PROBLEM TO SOLVE -> Take the material below and restate it word for word, stopping after the line in which "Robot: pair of" occurs.

╔══

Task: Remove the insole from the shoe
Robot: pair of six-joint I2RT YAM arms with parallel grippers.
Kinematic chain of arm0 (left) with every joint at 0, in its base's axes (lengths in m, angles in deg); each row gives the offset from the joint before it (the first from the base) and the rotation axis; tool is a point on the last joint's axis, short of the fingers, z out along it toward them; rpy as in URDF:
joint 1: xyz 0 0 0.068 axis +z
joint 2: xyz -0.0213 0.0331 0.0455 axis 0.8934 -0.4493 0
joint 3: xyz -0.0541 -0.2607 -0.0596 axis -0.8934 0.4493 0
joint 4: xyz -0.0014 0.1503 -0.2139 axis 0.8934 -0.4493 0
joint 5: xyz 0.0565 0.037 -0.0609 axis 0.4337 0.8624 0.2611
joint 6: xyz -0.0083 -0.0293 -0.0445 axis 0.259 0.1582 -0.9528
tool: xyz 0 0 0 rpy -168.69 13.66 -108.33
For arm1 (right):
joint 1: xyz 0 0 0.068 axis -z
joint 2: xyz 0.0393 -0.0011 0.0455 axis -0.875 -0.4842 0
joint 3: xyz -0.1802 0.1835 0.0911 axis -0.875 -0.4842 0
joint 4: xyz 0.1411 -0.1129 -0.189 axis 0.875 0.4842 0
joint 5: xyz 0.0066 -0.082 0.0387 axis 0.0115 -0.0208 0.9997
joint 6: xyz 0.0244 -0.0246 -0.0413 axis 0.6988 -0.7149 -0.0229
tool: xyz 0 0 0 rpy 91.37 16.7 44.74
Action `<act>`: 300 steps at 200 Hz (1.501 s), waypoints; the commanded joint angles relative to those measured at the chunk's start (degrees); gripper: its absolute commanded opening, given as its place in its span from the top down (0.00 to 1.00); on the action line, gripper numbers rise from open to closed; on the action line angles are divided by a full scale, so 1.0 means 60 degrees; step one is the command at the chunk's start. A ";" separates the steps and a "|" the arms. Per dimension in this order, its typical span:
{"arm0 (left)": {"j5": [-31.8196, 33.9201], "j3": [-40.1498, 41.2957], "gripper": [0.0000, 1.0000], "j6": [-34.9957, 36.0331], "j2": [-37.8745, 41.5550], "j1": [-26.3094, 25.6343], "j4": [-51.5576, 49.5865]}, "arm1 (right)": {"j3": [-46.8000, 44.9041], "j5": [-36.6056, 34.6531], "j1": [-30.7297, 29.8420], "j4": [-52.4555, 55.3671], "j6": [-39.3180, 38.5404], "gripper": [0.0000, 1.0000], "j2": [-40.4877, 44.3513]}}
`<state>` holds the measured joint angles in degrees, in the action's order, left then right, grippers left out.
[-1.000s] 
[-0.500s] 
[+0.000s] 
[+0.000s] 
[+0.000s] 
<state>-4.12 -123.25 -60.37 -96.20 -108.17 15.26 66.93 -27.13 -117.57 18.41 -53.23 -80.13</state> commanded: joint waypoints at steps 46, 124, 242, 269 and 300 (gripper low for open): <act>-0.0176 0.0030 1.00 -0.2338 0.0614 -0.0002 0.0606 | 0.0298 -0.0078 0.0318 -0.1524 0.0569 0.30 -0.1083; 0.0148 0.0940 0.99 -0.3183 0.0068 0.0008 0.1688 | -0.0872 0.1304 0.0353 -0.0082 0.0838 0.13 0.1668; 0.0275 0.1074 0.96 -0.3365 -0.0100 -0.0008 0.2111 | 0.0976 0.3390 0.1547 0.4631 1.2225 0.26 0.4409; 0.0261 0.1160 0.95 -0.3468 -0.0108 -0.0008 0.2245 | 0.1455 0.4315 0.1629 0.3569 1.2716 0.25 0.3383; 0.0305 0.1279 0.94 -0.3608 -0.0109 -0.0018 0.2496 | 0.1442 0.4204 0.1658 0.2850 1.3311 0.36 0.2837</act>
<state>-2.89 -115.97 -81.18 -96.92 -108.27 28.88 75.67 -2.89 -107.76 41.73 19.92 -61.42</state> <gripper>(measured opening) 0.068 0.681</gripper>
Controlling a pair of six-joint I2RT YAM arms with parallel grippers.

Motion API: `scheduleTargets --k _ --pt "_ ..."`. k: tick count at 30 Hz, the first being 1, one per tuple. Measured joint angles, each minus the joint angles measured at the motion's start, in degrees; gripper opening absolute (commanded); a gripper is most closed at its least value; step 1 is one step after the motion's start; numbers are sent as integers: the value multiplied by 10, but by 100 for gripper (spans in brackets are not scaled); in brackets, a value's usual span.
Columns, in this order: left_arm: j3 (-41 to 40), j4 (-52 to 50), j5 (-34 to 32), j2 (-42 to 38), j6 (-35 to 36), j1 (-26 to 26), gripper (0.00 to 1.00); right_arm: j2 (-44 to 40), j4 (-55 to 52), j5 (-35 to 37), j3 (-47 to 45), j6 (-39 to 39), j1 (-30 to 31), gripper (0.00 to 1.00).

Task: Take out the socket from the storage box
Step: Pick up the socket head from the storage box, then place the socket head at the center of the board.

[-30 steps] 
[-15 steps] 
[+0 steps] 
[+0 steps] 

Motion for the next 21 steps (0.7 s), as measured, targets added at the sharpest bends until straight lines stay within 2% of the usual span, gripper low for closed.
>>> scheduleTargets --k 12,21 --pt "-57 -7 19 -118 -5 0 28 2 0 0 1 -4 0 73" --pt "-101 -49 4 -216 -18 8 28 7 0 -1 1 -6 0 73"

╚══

SOLUTION ->
Task: Remove the insole from the shoe
Robot: pair of six-joint I2RT YAM arms with parallel grippers.

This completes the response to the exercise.